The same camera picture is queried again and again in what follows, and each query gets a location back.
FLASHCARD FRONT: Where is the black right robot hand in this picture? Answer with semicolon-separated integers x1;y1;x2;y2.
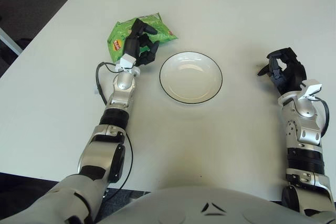
257;47;308;96

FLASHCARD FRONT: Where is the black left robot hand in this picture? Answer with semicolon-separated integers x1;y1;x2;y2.
122;18;161;68

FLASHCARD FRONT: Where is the green snack bag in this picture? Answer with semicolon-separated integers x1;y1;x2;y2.
106;12;179;62

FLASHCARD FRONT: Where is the white plate with black rim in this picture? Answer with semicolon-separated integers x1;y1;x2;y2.
159;51;223;105

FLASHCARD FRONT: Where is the white furniture edge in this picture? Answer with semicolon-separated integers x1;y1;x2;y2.
0;27;23;57

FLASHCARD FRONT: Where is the grey robot torso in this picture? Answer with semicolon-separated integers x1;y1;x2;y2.
101;186;328;224

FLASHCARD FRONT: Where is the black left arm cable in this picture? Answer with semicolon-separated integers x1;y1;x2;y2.
95;61;133;206

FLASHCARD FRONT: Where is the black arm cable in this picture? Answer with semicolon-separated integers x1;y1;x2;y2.
95;61;133;206
313;96;330;141

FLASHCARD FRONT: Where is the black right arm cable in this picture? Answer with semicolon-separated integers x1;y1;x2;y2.
313;96;330;141

§ PROBLEM TO WORK ON
An exact reproduction of the data above is required, with every picture removed.

§ EXERCISE OUTPUT
The same camera picture is queried again and again in what follows, and each query gets a location back.
FLASHCARD FRONT: Where is the black right robot hand in this picture? Answer with semicolon-separated integers x1;y1;x2;y2.
257;47;308;96

FLASHCARD FRONT: Where is the black left robot hand in this picture? Answer with semicolon-separated integers x1;y1;x2;y2.
122;18;161;68

FLASHCARD FRONT: Where is the green snack bag in this picture? Answer with semicolon-separated integers x1;y1;x2;y2.
106;12;179;62

FLASHCARD FRONT: Where is the white plate with black rim in this picture? Answer with semicolon-separated integers x1;y1;x2;y2.
159;51;223;105

FLASHCARD FRONT: Where is the white furniture edge in this picture? Answer with semicolon-separated integers x1;y1;x2;y2.
0;27;23;57

FLASHCARD FRONT: Where is the grey robot torso in this picture? Answer with semicolon-separated integers x1;y1;x2;y2.
101;186;328;224

FLASHCARD FRONT: Where is the black left arm cable in this picture? Answer with semicolon-separated integers x1;y1;x2;y2.
95;61;133;206

FLASHCARD FRONT: Where is the black arm cable in this picture? Answer with semicolon-separated integers x1;y1;x2;y2.
95;61;133;206
313;96;330;141

FLASHCARD FRONT: Where is the black right arm cable in this picture? Answer with semicolon-separated integers x1;y1;x2;y2.
313;96;330;141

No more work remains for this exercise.